--- Required action ---
Gather, from the listing beneath this task, every line holding the string "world".

────────────────

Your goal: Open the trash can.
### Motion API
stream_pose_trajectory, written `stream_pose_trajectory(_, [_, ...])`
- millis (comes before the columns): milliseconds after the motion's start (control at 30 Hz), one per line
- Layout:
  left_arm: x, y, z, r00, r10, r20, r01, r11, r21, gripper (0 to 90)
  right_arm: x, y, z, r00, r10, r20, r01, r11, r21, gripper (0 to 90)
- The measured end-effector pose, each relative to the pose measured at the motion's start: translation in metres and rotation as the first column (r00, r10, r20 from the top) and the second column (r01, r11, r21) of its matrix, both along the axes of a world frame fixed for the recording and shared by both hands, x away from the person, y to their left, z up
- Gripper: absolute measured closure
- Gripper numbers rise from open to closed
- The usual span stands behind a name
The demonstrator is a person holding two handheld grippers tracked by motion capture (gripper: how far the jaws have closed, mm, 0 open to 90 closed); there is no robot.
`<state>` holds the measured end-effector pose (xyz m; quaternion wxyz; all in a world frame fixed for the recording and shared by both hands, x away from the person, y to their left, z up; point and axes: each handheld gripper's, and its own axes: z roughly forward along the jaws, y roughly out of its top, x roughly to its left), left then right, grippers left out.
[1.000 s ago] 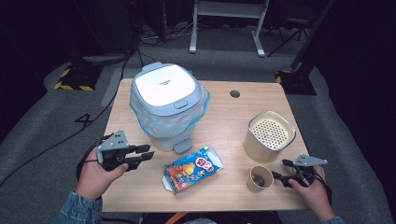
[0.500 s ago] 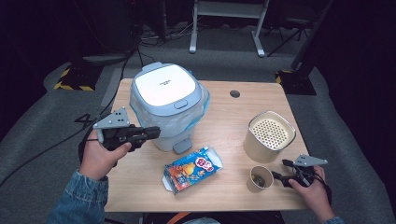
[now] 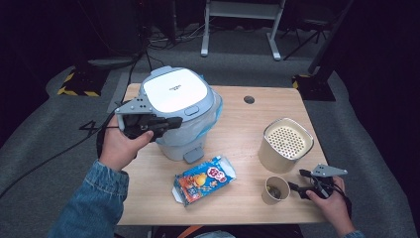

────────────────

--- Problem solution ---
- The measured end-effector pose, each relative to the pose measured at the motion's start: translation in metres and rotation as the first column (r00, r10, r20 from the top) and the second column (r01, r11, r21) of its matrix, both along the axes of a world frame fixed for the recording and shared by both hands, x away from the person, y to their left, z up
`<state>` holds the measured end-effector pose (xyz m; quaternion wxyz; all in a world frame fixed for the recording and shared by both hands, x away from the person, y to their left, z up; point and axes: each handheld gripper's, and its own axes: z roughly forward along the jaws, y roughly out of its top, x roughly to its left), left then right, grippers left out.

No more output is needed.